La pluie nous surprend. Nous avons juste le temps d’attacher un morceau de toile entre deux arbres pour abriter notre bivouac improvisé. L’orage nous laisse peu de chance d’échapper à une saucée mémorable. Le matin, tout est trempé. Nous décidons de descendre plus au Sud. Nous passons par la station « bon chic bon genre » de Stowe, aux pieds des pistes de ski qui sont, elles, à 1300 mètres d’altitude. Nous nous retrouvons à Waterburry, à 25 miles seulement de notre point de départ. Nous décidons vers midi de prendre une chambre dans un motel pour récupérer de cette tribulation pluvieuse et surtout pour sécher nos vêtements et nos sacs de couchage. 

Le lendemain matin, la météo vire au beau et nous revoilà repartis, gonflés à bloc, vers l’ouest cette fois. À l’approche de Burlington, notre attention est attirée par la publicité d’un restaurant végétarien : tout à volonté ! Et ce, pour une somme... raisonnable. Une aubaine pour des ventres creux qui brûlent au moins 3000 calories par jour. Et en effet, l’arrêt vaut le détour. Un grand choix de salades avec autant de différentes vinaigrettes : Thousand island, Caesar, French, Honey Mustard, et le fameux Blue Cheese à base de mayonnaise, crème sûre et fromage... bleu. Il y a aussi de grosses pommes de terre d’Idaho cuites au four et toute une gamme de cheddars locaux (jaunes, rouges, fumés au piment, doux...), de gouda à l’ail et même de gruyère du Vermont. Et pour finir, de sublimes « ice cream » faites maison, très riches en... crème. De nouveau en selle, plein d’énergie, nous engrangeons ensuite les miles avec facilité. Lorsque nous décidons de nous poser, la nuit tombe et nous avons fait pas loin de 60 miles, soit pas loin de 100 kilomètres ; un de nos plus longs parcours. Il faut dire que, depuis Burlington, ce fut un régal. Que du plat. Nous avons longé ensuite les rives du Lac Champlain, passant d’île en île. Beaucoup de portions étaient de plaisantes pistes cyclables. Nous nous endormons, épuisés, avec le bruit hypnotique du clapot. 


- North Hero, Lac Champlain -

Le lendemain matin, un panneau nous indique que nous étions sur l’île de North Hero. Il nous reste à pédaler jusqu’à la frontière avec le Québec, à une vingtaine de miles de là. Nous nous orientons vers la Baie Missisquoi et passons la douane sans encombre avant de chercher sur la carte routière le chemin le plus court pour nous rendre sur l’île de Montréal, deuxième plus grande ville francophone au monde, et rejoindre notre ami Michel et sa femme Isola qui résident dans la partie nord de la ville.

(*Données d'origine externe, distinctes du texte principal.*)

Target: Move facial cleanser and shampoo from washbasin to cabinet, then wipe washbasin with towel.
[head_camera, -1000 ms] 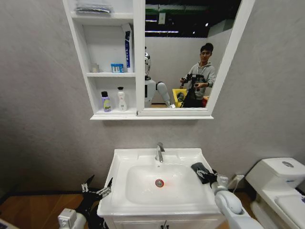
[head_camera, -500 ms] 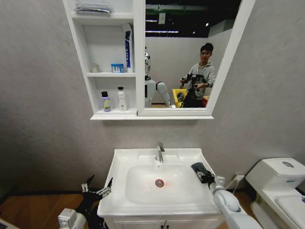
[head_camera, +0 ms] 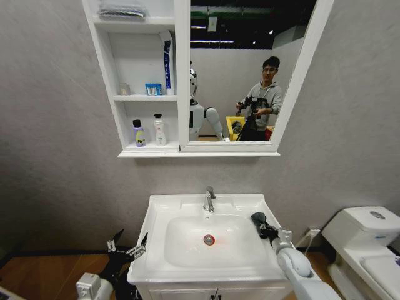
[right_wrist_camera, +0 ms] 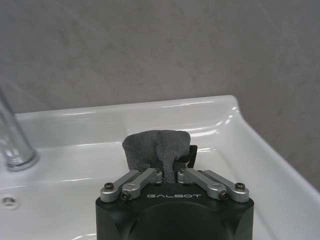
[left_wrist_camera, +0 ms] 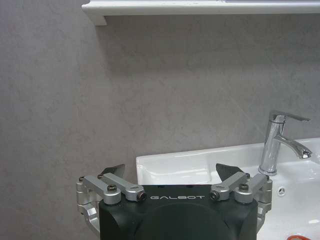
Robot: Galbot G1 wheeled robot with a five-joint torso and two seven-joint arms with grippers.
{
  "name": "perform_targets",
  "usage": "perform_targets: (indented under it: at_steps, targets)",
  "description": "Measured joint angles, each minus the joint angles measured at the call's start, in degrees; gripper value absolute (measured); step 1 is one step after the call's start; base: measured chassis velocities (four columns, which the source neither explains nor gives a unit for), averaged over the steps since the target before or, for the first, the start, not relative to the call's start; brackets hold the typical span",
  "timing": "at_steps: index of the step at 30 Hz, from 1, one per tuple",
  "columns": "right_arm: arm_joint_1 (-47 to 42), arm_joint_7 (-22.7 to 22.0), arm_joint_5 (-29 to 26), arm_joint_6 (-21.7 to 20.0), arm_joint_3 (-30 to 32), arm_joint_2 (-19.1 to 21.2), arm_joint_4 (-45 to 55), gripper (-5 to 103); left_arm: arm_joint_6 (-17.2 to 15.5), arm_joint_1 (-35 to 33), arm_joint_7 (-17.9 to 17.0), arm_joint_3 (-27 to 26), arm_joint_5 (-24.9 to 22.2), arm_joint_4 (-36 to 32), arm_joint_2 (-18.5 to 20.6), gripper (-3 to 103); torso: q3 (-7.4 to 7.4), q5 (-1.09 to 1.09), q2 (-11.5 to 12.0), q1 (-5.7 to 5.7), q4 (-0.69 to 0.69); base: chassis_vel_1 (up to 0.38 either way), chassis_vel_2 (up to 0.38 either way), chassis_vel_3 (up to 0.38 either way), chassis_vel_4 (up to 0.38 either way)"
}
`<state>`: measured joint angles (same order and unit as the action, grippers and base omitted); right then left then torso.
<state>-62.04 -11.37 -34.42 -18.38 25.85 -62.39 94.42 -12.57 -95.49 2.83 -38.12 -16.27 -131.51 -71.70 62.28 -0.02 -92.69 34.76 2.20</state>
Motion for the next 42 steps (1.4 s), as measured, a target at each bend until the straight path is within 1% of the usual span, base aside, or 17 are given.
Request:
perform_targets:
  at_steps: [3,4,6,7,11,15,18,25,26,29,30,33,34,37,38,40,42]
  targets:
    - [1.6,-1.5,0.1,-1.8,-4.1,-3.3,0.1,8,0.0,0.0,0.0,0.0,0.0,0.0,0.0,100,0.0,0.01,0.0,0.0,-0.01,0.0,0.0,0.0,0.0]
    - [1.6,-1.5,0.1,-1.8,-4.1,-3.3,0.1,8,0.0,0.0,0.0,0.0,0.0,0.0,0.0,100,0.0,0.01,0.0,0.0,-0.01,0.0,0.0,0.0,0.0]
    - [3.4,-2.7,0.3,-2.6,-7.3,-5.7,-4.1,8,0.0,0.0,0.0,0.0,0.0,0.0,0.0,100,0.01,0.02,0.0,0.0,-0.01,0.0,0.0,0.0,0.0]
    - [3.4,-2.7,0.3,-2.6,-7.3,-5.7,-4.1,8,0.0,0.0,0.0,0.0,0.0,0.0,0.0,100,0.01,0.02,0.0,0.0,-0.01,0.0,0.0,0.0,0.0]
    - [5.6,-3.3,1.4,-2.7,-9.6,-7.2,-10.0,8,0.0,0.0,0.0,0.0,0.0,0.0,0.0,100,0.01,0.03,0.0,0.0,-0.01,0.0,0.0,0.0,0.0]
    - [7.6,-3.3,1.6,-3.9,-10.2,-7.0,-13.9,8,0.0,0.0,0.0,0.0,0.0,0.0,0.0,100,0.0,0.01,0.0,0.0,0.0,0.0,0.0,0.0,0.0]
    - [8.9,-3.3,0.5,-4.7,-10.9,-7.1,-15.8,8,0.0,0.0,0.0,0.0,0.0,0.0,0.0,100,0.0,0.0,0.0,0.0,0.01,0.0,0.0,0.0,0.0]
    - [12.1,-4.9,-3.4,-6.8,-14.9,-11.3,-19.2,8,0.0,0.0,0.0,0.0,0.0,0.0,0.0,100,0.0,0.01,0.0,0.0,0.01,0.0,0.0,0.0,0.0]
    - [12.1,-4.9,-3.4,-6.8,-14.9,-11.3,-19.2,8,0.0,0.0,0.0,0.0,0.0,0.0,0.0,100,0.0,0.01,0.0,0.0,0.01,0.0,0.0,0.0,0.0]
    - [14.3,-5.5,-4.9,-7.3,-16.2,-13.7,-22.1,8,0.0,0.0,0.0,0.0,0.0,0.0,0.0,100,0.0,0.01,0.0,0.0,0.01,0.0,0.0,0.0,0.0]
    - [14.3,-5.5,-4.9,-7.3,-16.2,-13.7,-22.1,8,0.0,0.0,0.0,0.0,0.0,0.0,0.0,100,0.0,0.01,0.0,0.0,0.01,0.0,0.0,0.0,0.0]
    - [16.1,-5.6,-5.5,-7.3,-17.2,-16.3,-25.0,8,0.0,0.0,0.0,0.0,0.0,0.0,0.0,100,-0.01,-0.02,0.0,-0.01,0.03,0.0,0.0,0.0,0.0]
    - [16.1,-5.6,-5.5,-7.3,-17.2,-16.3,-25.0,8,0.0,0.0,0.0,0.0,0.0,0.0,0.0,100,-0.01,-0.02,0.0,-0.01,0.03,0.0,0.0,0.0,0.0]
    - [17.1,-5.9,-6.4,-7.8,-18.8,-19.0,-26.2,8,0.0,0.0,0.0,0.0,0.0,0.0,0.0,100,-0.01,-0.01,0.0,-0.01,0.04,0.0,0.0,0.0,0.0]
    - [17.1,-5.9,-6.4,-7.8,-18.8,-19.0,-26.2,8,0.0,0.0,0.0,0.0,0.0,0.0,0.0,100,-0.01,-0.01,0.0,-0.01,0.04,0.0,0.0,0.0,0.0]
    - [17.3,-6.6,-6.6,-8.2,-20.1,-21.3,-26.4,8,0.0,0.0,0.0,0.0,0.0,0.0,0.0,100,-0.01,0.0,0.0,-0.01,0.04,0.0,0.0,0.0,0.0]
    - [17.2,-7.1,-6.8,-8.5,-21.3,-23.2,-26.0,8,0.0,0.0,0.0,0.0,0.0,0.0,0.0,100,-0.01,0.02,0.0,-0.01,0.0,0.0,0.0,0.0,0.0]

Nous appréhendons un peu cette traversée en vélo car il nous faudra éviter les grands axes et chercher à nous faufiler dans des réseaux secondaires. Dès la frontière passée, nous constatons, comme lors notre voyage en moto de l’année dernière, que la circulation au Québec est plus aventureuse que du côté anglophone. Plus de charroi, de coups de klaxon, de dépassements hasardeux. On se croirait un peu en France ou en Italie… Comme des chevaux qui sentent l’écurie, nous accélérons la cadence. 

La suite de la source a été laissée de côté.